Oxidative Stress Induced Cytokine Production in Isolated Rat Pancreatic Acinar Cells: Effects of Small-Molecule Antioxidants

Abstract

Reactive oxygen species are considered important regulators in the pathogenesis and in the development of pancreatitis. The transcription factor nuclear factor ĸB (NF-ĸB) is activated by reactive oxygen species and regulates the gene expressions of inflammatory cytokines. The present study investigates (1) the susceptibility of isolated rat pancreatic acinar cells to oxidant attacks produced by adenosine diphosphate/ferrous iron, hypoxanthine/xanthine oxidase, and neutrophils primed with 4β-phorbol 12β-myristate 13α-acetate (PMA) and (2) the potential of small-molecule antioxidants (N-acetylcysteine, β-carotene, rebamipide, allopurinol) and superoxide dismutase (SOD) to prevent such injury and oxidant-mediated NF-ĸB activation and inflammatory cytokine production in the cells.

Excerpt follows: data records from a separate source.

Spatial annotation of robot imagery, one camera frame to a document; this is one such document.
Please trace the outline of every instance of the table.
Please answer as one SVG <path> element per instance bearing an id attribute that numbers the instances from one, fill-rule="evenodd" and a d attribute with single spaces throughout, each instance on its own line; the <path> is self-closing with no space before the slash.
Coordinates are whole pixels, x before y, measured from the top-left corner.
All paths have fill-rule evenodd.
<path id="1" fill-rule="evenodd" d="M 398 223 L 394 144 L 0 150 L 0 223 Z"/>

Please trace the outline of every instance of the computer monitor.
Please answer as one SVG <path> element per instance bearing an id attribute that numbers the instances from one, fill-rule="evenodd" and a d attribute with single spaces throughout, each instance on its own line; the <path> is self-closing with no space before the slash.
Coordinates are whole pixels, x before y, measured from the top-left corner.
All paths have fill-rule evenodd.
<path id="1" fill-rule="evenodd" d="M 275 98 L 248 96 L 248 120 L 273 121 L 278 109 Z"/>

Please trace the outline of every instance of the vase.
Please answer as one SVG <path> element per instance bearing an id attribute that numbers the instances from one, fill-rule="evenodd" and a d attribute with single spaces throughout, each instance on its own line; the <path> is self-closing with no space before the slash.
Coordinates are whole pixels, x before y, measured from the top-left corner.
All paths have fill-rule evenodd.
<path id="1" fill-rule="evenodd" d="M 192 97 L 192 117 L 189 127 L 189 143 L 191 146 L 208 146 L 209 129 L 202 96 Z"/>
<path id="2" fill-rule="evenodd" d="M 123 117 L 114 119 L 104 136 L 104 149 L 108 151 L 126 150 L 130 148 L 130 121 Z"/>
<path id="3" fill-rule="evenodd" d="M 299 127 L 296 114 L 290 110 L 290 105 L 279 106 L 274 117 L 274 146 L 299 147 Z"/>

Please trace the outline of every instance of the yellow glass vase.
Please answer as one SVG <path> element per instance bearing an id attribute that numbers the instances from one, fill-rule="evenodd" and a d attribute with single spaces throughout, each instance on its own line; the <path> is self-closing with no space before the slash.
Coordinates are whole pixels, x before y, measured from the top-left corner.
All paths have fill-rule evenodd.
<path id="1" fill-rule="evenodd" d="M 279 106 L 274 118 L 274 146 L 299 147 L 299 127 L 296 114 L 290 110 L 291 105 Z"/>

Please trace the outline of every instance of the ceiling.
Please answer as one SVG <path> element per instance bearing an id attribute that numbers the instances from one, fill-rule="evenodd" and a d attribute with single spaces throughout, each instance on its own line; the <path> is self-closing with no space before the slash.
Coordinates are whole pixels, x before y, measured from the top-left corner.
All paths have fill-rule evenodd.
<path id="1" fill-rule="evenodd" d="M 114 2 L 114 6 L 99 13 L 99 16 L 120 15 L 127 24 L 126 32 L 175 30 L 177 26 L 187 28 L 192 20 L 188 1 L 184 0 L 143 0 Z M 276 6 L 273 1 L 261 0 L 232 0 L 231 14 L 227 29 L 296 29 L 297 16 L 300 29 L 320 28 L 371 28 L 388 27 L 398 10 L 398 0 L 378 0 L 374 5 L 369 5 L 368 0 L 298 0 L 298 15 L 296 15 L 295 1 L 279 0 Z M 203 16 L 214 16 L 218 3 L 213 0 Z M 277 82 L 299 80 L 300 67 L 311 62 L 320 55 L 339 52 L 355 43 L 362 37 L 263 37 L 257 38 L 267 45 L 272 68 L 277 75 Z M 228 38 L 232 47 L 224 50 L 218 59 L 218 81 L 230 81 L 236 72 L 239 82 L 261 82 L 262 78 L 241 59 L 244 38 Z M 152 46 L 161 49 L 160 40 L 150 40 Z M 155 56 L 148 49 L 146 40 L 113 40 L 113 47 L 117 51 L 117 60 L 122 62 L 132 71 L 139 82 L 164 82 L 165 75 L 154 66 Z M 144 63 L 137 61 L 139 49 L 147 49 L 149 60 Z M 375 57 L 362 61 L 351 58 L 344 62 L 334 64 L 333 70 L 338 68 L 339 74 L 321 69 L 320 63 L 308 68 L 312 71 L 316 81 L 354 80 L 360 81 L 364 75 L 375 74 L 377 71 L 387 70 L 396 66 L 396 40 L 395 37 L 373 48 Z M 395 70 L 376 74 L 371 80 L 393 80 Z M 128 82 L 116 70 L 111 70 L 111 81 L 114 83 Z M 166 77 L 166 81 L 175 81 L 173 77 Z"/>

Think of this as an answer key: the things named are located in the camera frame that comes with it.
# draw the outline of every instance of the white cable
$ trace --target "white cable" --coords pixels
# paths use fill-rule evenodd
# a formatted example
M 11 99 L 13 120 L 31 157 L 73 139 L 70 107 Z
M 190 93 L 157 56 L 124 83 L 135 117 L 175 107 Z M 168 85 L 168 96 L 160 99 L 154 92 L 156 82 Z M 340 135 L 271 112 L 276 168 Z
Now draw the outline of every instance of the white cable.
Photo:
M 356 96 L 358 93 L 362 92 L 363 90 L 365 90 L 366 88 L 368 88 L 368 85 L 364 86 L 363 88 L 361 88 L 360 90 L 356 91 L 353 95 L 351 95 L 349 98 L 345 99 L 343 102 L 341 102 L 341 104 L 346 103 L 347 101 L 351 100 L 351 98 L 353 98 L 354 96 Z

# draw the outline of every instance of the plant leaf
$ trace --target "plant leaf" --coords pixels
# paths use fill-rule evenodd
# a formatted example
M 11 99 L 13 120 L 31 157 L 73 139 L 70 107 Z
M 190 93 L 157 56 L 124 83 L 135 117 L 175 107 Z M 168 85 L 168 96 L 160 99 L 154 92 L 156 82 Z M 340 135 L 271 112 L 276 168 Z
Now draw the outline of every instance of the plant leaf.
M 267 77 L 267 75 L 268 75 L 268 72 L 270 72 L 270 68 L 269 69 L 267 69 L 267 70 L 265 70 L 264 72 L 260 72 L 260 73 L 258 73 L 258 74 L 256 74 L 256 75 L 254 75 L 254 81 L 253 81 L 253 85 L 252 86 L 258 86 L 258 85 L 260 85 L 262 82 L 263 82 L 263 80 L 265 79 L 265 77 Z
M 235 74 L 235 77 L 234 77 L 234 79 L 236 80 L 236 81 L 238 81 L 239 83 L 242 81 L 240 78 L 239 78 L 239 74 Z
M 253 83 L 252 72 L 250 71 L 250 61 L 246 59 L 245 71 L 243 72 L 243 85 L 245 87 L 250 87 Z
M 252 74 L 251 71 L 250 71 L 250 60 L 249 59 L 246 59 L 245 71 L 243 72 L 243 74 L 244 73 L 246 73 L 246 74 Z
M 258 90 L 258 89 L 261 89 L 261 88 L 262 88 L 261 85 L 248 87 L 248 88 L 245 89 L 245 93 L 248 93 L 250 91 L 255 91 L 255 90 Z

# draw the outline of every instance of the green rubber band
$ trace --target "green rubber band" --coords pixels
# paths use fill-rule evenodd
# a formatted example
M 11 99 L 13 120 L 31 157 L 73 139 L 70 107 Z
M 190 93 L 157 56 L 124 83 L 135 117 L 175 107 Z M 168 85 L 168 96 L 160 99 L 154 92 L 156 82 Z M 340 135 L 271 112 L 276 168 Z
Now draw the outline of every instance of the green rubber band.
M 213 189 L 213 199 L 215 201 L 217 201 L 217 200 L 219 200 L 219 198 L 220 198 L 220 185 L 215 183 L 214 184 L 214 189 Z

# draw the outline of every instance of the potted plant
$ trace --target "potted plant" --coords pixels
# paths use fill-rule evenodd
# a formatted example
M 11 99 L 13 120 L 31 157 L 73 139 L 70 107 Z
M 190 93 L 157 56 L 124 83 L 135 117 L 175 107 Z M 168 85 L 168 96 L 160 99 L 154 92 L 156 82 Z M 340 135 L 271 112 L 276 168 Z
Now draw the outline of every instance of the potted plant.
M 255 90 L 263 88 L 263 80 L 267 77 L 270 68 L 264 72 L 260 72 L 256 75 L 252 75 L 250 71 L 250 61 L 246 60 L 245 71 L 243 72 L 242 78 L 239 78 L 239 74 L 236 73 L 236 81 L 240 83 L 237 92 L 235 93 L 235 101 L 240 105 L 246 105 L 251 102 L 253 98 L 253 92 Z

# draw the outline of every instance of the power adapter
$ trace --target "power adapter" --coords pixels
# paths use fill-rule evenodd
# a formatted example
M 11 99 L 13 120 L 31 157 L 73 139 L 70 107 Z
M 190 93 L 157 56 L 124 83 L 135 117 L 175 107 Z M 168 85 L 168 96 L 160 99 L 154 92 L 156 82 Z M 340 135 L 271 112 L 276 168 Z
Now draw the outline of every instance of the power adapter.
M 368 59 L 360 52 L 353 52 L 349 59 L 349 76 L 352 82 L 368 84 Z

As a result, oxidative stress resulted in a time-dependent increase in lipid peroxide production in pancreatic acinar cells which was inhibited by small-molecule antioxidants and SOD. PMA-primed neutrophils induced NF-ĸB activation and increased the production of cytokines (IL-6, TNF-α) in the cells. This was in parallel with lipid peroxide production. Small-molecule antioxidants and SOD inhibited NF-ĸB activation and cytokine production in acinar cells caused by PMA-primed neutrophils. In conclusion, oxidative stress activates NF-ĸB, resulting in upregulation of inflammatory cytokines in pancreatic acinar cells. Small-molecule antioxidants might be clinically useful anti-inflammatory agents by inhibiting oxidant-induced cytokine production.